§ **Task objective**: Working from the listing below, set down every line exactly.

§ **Data section**:
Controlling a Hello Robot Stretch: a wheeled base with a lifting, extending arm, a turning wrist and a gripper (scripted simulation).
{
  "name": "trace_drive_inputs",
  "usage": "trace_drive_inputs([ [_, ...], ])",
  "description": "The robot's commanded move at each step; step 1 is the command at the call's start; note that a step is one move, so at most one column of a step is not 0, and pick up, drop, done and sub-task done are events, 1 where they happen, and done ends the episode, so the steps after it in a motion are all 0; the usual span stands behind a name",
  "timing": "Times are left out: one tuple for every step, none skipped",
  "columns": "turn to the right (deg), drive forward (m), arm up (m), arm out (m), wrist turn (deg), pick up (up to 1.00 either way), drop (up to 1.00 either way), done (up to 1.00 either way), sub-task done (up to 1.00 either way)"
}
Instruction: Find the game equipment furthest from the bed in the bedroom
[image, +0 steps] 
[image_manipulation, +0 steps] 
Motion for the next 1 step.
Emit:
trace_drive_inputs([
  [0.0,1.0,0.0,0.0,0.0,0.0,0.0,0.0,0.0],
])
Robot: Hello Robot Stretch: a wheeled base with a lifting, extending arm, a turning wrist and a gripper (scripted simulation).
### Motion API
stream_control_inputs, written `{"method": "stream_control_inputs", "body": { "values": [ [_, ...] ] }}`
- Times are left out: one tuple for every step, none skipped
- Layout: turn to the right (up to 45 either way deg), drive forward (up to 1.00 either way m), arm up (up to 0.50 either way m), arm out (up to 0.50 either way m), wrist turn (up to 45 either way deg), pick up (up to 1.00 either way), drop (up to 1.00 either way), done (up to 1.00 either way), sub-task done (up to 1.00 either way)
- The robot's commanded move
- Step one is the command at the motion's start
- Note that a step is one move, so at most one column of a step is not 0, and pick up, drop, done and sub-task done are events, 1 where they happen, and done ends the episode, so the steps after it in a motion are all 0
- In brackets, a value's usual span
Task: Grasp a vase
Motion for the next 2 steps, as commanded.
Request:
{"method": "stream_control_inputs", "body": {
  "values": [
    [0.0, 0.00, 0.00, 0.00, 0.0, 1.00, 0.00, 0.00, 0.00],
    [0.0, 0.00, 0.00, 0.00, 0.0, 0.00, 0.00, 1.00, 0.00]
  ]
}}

§ **Task solution**:
Controlling a Hello Robot Stretch: a wheeled base with a lifting, extending arm, a turning wrist and a gripper (scripted simulation).
{
  "name": "trace_drive_inputs",
  "usage": "trace_drive_inputs([ [_, ...], ])",
  "description": "The robot's commanded move at each step; step 1 is the command at the call's start; note that a step is one move, so at most one column of a step is not 0, and pick up, drop, done and sub-task done are events, 1 where they happen, and done ends the episode, so the steps after it in a motion are all 0; the usual span stands behind a name",
  "timing": "Times are left out: one tuple for every step, none skipped",
  "columns": "turn to the right (deg), drive forward (m), arm up (m), arm out (m), wrist turn (deg), pick up (up to 1.00 either way), drop (up to 1.00 either way), done (up to 1.00 either way), sub-task done (up to 1.00 either way)"
}
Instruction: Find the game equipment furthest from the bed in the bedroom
[image, +0 steps] 
[image_manipulation, +0 steps] 
Motion for the next 1 step.
Emit:
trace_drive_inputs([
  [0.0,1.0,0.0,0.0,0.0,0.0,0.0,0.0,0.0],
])
Robot: Hello Robot Stretch: a wheeled base with a lifting, extending arm, a turning wrist and a gripper (scripted simulation).
### Motion API
stream_control_inputs, written `{"method": "stream_control_inputs", "body": { "values": [ [_, ...] ] }}`
- Times are left out: one tuple for every step, none skipped
- Layout: turn to the right (up to 45 either way deg), drive forward (up to 1.00 either way m), arm up (up to 0.50 either way m), arm out (up to 0.50 either way m), wrist turn (up to 45 either way deg), pick up (up to 1.00 either way), drop (up to 1.00 either way), done (up to 1.00 either way), sub-task done (up to 1.00 either way)
- The robot's commanded move
- Step one is the command at the motion's start
- Note that a step is one move, so at most one column of a step is not 0, and pick up, drop, done and sub-task done are events, 1 where they happen, and done ends the episode, so the steps after it in a motion are all 0
- In brackets, a value's usual span
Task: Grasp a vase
Motion for the next 2 steps, as commanded.
Request:
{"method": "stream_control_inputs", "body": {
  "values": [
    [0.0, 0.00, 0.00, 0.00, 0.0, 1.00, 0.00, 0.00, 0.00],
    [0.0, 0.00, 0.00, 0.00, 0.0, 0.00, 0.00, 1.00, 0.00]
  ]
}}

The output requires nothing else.